Volume sampah yang dihasilkan pasar di area 01 Jakarta Pusat itu hanya sebagian kecil dari total jumlah sampah yang dihasilkan per hari dari total 153 pasar di bawah PD Pasar Jaya mencapai 561 ton pada 2018.
Perusahaan Daerah Pasar Jaya juga menargetkan pengurangan pengiriman sampah ke Tempat Pengolahan Sampah Terpadu (TPST) Bantar Gebang di Bekasi, Jawa Barat, mencapai 140 ton atau sebesar 25 persen dari total volume pengiriman sampah sekitar 561 ton per hari.
"Kami berencana mengolah sampah, khususnya sampah organik, agar bisa diolah menjadi pakan ternak. Ini sebagai upaya mengurangi tonase sampah yang dikirim ke Bantargebang setiap harinya," kata Kepala Humas PD Pasar Jaya, Amanda Gita Dinanjar.
BUMD DKI Jakarta itu, kata dia, akan memanfaatkan teknologi pengolahan sampah organik dengan menggandeng BUMD lain, yakni Dharma Jaya. PD Dharma Jaya memiliki lahan cukup luas di Jalan Raya Penggilingan, Jakarta Timur, untuk membangun fasilitas pengolahan sampah.
"Kami masih dalam proses penjajakan. Kami berharap rencana awal dapat mengurangi sampah organik hingga 50 ton per hari," ujar Amanda.
Direlokasi
Wakil Wali Kota Jakarta Utara, Ali Maulana Hakim, mengatakan, pembangunan ITF Sunter harus segera dilakukan. Sebab, adanya ITF sampah-sampah bisa mengelola sampah secara baik dan tidak menumpuk di TPS.
"Adanya ITF mengurangi beban TPST Bantar Gebang. Dan juga, DKI Jakarta nantinya bisa memiliki lokasi pengolahan sampah sendiri," kata Ali.
Ali menambahkan, ITF ini bisa mengolah sampah 2.200 ton per hari. Lalu, saat ini sedang dilakukan pencocokan data warga yang terdampak dari pembangunan ITF ini. Datanya ada dari Kelurahan setempat dan data dari Tim Resettlement Action Plan (RAP) Jakpro.

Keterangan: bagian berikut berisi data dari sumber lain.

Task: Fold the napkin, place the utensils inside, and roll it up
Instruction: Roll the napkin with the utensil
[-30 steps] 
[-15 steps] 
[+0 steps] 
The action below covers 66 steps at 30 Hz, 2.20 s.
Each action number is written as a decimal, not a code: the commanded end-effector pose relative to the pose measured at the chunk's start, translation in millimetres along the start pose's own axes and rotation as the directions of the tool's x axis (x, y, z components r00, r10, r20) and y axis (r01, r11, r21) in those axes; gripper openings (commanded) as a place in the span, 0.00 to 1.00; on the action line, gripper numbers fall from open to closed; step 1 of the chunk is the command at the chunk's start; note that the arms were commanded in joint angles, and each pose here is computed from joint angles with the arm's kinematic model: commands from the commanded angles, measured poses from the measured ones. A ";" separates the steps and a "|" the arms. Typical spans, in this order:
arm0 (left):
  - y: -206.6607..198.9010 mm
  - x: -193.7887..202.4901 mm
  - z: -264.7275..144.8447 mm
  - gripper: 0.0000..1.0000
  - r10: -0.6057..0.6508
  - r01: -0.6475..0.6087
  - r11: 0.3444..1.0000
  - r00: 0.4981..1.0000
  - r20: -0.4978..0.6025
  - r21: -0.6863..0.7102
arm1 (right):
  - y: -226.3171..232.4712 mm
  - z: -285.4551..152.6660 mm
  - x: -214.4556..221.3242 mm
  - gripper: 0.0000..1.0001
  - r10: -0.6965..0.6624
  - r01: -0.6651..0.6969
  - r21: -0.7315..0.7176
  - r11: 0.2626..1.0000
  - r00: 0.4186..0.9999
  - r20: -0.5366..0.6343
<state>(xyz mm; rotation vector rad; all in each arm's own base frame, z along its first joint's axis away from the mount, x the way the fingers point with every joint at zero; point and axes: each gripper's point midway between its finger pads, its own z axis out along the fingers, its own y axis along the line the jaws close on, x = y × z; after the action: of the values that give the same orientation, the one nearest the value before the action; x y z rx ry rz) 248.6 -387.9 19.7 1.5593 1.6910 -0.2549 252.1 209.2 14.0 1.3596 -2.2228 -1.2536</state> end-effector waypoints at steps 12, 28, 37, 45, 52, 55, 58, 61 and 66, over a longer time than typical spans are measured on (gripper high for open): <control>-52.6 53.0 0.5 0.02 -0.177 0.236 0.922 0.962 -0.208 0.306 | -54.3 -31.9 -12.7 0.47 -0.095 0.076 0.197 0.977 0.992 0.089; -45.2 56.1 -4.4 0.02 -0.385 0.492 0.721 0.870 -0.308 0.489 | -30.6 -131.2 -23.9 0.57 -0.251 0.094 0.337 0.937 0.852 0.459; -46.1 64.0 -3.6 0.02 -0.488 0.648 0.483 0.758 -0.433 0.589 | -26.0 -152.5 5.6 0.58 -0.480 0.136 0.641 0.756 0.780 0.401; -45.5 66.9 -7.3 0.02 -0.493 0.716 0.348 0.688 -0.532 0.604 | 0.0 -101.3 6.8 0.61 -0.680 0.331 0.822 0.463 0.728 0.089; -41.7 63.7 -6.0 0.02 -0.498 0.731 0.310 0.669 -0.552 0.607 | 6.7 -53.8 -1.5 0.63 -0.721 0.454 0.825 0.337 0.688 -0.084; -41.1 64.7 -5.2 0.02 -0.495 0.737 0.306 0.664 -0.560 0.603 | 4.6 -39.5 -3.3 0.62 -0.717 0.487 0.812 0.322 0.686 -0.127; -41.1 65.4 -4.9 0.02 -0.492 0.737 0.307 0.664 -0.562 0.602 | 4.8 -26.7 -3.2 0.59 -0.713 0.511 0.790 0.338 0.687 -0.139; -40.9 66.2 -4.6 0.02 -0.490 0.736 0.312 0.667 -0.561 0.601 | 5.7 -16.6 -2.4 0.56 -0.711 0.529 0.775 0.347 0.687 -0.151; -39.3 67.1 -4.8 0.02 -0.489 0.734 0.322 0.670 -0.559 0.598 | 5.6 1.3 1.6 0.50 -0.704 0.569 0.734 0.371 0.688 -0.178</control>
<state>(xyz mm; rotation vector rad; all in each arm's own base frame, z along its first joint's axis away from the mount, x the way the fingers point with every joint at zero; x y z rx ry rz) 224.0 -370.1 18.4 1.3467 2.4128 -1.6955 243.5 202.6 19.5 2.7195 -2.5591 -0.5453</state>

Ke depannya, Ali melanjutkan, jika Tim RAP akan melakukan relokasi kepada semua warga di sekitar ITF Sunter. “Tujuannya selain pembangunan ITF bisa segera berjalan, juga menjaga keselamatan warga itu sendiri saat pengerjaan pembangunan berlangsung,” ujar dia.